EXERCISE DIRECTIONS
Only one span of the listing below is wanted: the lines from the one with "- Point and" through the one with "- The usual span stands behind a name", reproduced exactly, both ends kept.

DATA SEGMENT
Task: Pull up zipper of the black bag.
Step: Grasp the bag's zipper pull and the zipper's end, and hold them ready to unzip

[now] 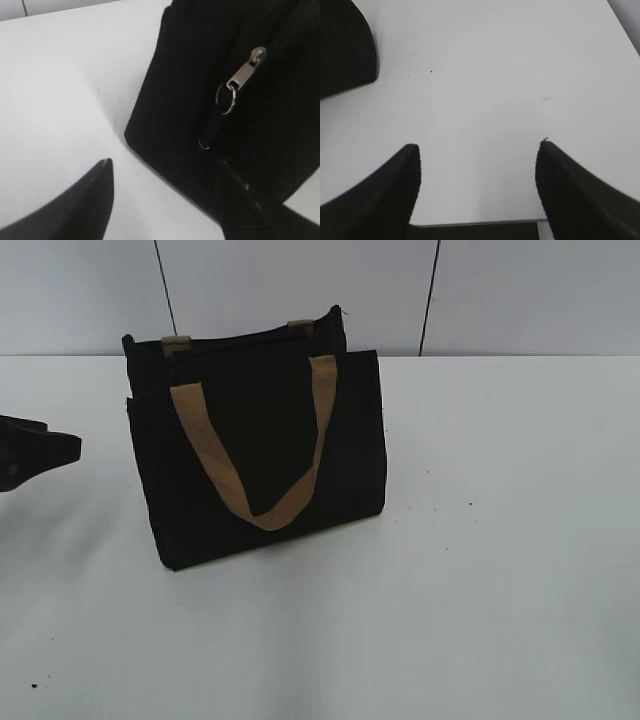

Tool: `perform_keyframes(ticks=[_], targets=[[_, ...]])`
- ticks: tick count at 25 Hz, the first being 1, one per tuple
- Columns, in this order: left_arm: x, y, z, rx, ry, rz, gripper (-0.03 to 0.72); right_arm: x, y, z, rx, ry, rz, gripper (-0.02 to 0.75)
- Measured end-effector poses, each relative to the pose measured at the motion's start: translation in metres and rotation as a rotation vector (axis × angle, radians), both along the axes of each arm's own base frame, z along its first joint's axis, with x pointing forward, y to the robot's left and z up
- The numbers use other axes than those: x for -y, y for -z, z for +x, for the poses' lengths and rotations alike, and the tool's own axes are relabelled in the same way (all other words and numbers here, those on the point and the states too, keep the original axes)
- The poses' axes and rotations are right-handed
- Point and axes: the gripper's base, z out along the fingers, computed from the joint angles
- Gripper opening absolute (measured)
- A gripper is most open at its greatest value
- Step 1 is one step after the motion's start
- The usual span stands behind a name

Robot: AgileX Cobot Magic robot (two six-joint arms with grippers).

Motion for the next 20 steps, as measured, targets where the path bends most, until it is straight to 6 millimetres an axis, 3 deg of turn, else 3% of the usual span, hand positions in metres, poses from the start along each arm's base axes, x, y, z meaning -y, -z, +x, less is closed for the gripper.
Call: perform_keyframes(ticks=[9,15,20], targets=[[0.017,0.049,0.022,0.023,0.25,0.039,0.49,0.0,0.0,0.0,0.0,0.0,0.0,0.546],[0.024,0.058,0.045,0.061,0.309,0.05,0.49,0.0,0.0,0.0,0.0,0.0,0.0,0.546],[0.036,0.06,0.053,0.075,0.354,0.032,0.49,0.0,0.0,0.0,0.0,0.0,0.0,0.546]])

RESPONSE TO THE TASK
- Point and axes: the gripper's base, z out along the fingers, computed from the joint angles
- Gripper opening absolute (measured)
- A gripper is most open at its greatest value
- Step 1 is one step after the motion's start
- The usual span stands behind a name

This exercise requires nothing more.